By Jerry Sorokin
“It could have been worse.” That’s what people around Iowa City keep telling each other, after a weekend of (mostly) clear weather and an earlier than expected crest to the river.
But the record floodwaters are here. It will be weeks before the town dries out and months before life returns to normal. People have been evacuated from their homes. Businesses are closed. The university’s art museum, library, and a dozen other buildings are either flooded or still at risk. Summer classes and recreational activities are suspended.
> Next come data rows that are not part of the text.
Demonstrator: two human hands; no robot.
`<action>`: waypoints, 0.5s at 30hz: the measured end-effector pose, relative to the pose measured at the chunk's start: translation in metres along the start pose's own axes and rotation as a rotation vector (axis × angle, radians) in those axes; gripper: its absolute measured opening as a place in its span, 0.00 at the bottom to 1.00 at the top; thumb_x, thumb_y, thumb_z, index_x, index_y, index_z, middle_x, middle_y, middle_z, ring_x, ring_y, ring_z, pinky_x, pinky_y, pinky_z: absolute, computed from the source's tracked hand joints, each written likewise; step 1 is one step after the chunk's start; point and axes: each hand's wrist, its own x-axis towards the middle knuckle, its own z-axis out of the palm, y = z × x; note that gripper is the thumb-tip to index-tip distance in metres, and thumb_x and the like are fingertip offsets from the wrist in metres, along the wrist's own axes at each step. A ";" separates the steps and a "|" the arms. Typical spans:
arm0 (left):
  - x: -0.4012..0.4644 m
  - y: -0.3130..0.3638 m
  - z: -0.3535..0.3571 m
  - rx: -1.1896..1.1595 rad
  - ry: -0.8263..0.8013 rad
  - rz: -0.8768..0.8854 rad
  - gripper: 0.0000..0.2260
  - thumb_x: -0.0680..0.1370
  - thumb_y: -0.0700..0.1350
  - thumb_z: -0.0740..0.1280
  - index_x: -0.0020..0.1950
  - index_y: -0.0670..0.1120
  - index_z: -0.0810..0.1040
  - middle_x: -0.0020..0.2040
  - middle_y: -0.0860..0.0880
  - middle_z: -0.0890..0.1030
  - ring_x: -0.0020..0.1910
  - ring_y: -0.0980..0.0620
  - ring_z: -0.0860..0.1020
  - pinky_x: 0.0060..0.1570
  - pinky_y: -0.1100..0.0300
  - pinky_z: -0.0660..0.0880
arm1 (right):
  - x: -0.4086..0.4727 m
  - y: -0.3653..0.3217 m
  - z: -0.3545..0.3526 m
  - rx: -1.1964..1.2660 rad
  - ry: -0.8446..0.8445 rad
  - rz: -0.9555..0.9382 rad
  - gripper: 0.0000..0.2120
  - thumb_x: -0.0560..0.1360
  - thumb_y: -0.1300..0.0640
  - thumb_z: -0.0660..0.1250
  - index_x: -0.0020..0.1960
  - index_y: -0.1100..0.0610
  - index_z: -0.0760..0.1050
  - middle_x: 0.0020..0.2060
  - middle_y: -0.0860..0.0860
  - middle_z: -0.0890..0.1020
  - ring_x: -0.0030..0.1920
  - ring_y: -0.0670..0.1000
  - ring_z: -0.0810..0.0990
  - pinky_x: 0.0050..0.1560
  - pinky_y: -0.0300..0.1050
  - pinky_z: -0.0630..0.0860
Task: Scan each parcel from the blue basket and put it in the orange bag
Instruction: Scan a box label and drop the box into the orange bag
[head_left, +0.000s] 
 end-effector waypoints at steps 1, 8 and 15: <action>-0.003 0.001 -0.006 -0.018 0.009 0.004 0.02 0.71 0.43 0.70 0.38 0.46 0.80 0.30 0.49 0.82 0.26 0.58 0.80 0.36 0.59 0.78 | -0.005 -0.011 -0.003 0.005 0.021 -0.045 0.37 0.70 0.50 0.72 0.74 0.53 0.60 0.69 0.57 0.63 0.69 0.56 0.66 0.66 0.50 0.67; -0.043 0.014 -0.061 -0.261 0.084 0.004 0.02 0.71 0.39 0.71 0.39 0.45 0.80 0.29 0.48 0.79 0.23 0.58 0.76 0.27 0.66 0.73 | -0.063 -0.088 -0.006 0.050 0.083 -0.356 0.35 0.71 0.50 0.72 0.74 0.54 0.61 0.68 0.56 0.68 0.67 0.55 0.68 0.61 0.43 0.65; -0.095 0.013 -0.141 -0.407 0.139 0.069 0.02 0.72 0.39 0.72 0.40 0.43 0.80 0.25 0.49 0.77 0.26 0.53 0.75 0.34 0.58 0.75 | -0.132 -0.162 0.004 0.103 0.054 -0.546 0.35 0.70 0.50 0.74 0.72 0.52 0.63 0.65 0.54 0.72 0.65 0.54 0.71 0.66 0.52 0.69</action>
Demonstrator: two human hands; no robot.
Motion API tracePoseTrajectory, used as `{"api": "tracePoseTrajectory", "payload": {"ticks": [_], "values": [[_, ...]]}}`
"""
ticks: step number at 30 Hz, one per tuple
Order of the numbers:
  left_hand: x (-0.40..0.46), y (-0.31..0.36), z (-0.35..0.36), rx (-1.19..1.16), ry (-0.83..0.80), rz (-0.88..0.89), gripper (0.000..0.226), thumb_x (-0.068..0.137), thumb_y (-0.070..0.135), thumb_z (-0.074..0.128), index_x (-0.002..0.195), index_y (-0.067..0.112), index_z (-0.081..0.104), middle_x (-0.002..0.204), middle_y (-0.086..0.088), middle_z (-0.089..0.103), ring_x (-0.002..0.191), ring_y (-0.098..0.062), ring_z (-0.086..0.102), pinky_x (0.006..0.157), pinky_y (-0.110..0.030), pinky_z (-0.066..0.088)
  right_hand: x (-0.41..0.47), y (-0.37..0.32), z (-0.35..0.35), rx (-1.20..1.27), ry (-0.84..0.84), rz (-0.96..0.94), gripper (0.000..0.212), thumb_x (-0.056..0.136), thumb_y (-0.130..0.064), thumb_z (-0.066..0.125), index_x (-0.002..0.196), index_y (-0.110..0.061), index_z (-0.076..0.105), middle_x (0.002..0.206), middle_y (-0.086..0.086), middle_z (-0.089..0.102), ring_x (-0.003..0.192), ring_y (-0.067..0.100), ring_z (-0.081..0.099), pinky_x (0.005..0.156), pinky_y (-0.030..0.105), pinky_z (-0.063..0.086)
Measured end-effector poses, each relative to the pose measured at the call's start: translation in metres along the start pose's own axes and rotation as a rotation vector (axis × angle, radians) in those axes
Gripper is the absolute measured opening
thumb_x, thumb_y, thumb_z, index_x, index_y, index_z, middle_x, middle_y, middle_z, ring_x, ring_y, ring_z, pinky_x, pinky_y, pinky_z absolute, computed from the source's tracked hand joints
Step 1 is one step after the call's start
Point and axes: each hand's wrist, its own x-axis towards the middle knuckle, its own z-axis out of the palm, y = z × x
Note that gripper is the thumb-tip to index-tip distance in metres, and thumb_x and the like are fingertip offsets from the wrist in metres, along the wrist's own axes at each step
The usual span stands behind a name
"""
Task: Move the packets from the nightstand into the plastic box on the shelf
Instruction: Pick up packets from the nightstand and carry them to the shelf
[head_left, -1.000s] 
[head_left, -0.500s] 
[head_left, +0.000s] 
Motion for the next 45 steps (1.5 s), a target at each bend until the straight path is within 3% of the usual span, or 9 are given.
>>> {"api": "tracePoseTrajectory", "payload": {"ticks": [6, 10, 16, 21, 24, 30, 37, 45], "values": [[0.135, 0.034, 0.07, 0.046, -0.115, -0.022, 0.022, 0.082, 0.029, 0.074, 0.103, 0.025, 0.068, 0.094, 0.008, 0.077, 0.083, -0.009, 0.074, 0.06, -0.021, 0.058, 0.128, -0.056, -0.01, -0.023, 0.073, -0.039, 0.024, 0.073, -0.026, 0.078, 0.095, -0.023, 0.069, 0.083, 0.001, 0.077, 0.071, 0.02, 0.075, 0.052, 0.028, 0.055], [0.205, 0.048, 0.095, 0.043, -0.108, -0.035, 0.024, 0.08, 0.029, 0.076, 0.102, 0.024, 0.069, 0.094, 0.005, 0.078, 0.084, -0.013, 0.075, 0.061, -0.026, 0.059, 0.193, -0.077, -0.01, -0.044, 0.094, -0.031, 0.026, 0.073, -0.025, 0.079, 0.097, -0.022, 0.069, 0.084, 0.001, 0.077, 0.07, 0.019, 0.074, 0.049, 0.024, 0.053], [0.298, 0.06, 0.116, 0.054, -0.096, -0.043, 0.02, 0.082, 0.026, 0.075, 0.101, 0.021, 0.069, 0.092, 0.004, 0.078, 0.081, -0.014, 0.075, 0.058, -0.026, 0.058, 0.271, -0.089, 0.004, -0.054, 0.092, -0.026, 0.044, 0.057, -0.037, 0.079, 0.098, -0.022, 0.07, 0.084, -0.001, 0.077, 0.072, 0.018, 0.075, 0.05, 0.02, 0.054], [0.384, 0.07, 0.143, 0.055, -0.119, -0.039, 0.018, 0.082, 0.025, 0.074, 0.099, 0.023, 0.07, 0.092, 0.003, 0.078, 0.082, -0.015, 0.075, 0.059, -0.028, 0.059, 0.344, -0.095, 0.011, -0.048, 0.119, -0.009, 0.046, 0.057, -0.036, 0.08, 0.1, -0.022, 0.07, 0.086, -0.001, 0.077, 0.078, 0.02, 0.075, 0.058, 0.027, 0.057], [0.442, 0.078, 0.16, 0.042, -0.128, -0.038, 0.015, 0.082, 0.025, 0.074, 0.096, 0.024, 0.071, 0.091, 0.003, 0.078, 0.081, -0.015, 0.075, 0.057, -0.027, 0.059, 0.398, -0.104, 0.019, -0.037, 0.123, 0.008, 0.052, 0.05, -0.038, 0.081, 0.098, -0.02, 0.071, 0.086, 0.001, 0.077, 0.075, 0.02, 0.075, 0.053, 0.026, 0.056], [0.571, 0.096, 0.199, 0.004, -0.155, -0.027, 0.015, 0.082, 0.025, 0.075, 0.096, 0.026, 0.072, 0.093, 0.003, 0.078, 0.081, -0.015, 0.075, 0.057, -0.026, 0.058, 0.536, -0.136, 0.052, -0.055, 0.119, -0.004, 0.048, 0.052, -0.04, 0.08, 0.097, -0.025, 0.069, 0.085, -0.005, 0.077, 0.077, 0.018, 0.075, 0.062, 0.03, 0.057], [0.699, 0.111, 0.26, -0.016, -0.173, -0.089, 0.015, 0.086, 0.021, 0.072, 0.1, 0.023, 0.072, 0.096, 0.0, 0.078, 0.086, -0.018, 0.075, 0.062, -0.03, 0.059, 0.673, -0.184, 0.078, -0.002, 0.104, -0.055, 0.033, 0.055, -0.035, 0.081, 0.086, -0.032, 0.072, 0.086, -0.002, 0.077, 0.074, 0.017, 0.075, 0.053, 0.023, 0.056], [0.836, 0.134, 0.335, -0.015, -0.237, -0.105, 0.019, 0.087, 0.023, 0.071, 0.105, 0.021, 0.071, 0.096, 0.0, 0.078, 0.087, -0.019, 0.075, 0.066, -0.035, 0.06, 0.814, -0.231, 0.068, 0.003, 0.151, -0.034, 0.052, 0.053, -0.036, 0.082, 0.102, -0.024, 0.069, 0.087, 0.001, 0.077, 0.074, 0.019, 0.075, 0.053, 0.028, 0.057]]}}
This flood has tested the organizational skills of our leaders and the patience of our population. Everyone has stepped up: volunteers building sandbag walls; out-of-towners taking a three-hour detour to get to their nephew’s bar mitzvah; neighbors watching each other’s pets. It’s the kind of meaningful (Jewish?) experience that builds a community. No one should have to endure this kind of natural disaster, but the response gives us all reason to be proud and hopeful for the future.
The Jewish community came out OK. Facilities serving the Iowa City Jewish community—Hillel, Agudas Achim Synagogue, and Chabad—are all high and dry. A large group of volunteers, including people from as far away as Minneapolis, helped build a sandbag wall outside Agudas Achim in case the creek nearby overflowed its banks. The good news: the sandbag wall wasn’t tested. In other parts of Iowa, synagogues in Dubuque, Mason City and Waterloo absorbed some damage.
Once our students return to Iowa City in August, we’ll have new challenges. Some of them have lost their homes. All of them have friends and professors whose lives have been affected by acts beyond anyone’s control. We will seize this opportunity to build new tzedek projects, teach students about community leadership, and help our neighbors recover.
We need to remember what the Psalmist wrote (69:16-18): “Let the floodwaters not sweep me away; let the deep not swallow me; let the mouth of the Pit not close over me. Answer me, O Lord, according to Your great steadfastness; in accordance with Your abundant mercy turn to me; do not hide Your face from Your servant, for I am in distress; answer me quickly.”
We’re grateful for the concern and good wishes we’ve been receiving from around the Hillel world. Shalom u’vracha.
Jerry Sorokin is the executive director at the University of Iowa Hillel.